## Work to complete
Among the lines below, copy exactly those from the one with "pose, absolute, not" through the one with "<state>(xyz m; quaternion", counting both ends.

:: Information provided

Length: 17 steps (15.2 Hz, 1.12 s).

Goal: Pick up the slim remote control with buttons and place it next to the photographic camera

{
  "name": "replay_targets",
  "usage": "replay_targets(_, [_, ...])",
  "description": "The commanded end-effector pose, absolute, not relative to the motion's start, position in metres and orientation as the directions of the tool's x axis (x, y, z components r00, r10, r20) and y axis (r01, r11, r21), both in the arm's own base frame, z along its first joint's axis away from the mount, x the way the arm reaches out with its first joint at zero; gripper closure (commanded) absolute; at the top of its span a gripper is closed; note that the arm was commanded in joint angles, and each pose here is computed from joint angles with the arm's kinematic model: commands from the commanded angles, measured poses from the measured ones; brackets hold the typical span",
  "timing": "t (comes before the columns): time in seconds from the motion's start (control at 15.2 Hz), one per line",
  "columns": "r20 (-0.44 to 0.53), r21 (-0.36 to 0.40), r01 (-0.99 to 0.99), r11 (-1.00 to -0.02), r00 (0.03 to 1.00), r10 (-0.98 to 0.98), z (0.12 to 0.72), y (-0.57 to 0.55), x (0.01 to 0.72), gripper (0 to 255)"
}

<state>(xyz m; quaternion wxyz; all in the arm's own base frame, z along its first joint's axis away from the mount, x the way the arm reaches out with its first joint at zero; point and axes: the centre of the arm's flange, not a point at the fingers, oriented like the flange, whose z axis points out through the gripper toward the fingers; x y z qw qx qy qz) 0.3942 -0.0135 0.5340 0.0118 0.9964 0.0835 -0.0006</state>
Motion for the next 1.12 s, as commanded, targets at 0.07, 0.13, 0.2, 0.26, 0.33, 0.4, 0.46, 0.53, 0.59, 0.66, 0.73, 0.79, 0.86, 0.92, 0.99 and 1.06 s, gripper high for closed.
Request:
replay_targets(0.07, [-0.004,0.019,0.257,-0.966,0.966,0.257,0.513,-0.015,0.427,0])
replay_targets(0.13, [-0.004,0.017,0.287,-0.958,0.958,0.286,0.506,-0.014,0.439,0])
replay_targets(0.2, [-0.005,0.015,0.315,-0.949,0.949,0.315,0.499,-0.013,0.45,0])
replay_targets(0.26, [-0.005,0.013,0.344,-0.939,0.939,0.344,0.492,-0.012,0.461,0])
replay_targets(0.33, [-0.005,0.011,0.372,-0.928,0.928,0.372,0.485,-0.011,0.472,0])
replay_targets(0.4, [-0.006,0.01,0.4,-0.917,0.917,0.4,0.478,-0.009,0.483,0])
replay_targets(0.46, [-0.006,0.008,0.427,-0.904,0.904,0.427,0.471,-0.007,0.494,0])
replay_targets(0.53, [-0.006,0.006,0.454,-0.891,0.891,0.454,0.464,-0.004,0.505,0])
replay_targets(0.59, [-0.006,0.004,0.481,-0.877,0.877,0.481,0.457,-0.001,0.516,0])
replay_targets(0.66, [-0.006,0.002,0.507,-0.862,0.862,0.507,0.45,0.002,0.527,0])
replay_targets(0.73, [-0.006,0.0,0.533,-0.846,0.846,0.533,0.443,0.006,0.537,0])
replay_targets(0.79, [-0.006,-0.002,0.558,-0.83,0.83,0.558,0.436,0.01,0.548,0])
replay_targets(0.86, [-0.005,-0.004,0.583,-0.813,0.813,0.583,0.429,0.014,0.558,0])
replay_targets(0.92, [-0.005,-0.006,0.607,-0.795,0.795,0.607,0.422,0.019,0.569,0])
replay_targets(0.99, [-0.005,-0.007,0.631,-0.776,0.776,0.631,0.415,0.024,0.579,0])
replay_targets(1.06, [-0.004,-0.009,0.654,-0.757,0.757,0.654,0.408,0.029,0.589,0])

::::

## Exercise result
  "description": "The commanded end-effector pose, absolute, not relative to the motion's start, position in metres and orientation as the directions of the tool's x axis (x, y, z components r00, r10, r20) and y axis (r01, r11, r21), both in the arm's own base frame, z along its first joint's axis away from the mount, x the way the arm reaches out with its first joint at zero; gripper closure (commanded) absolute; at the top of its span a gripper is closed; note that the arm was commanded in joint angles, and each pose here is computed from joint angles with the arm's kinematic model: commands from the commanded angles, measured poses from the measured ones; brackets hold the typical span",
  "timing": "t (comes before the columns): time in seconds from the motion's start (control at 15.2 Hz), one per line",
  "columns": "r20 (-0.44 to 0.53), r21 (-0.36 to 0.40), r01 (-0.99 to 0.99), r11 (-1.00 to -0.02), r00 (0.03 to 1.00), r10 (-0.98 to 0.98), z (0.12 to 0.72), y (-0.57 to 0.55), x (0.01 to 0.72), gripper (0 to 255)"
}

<state>(xyz m; quaternion wxyz; all in the arm's own base frame, z along its first joint's axis away from the mount, x the way the arm reaches out with its first joint at zero; point and axes: the centre of the arm's flange, not a point at the fingers, oriented like the flange, whose z axis points out through the gripper toward the fingers; x y z qw qx qy qz) 0.3942 -0.0135 0.5340 0.0118 0.9964 0.0835 -0.0006</state>

Nothing further is needed to complete this exercise.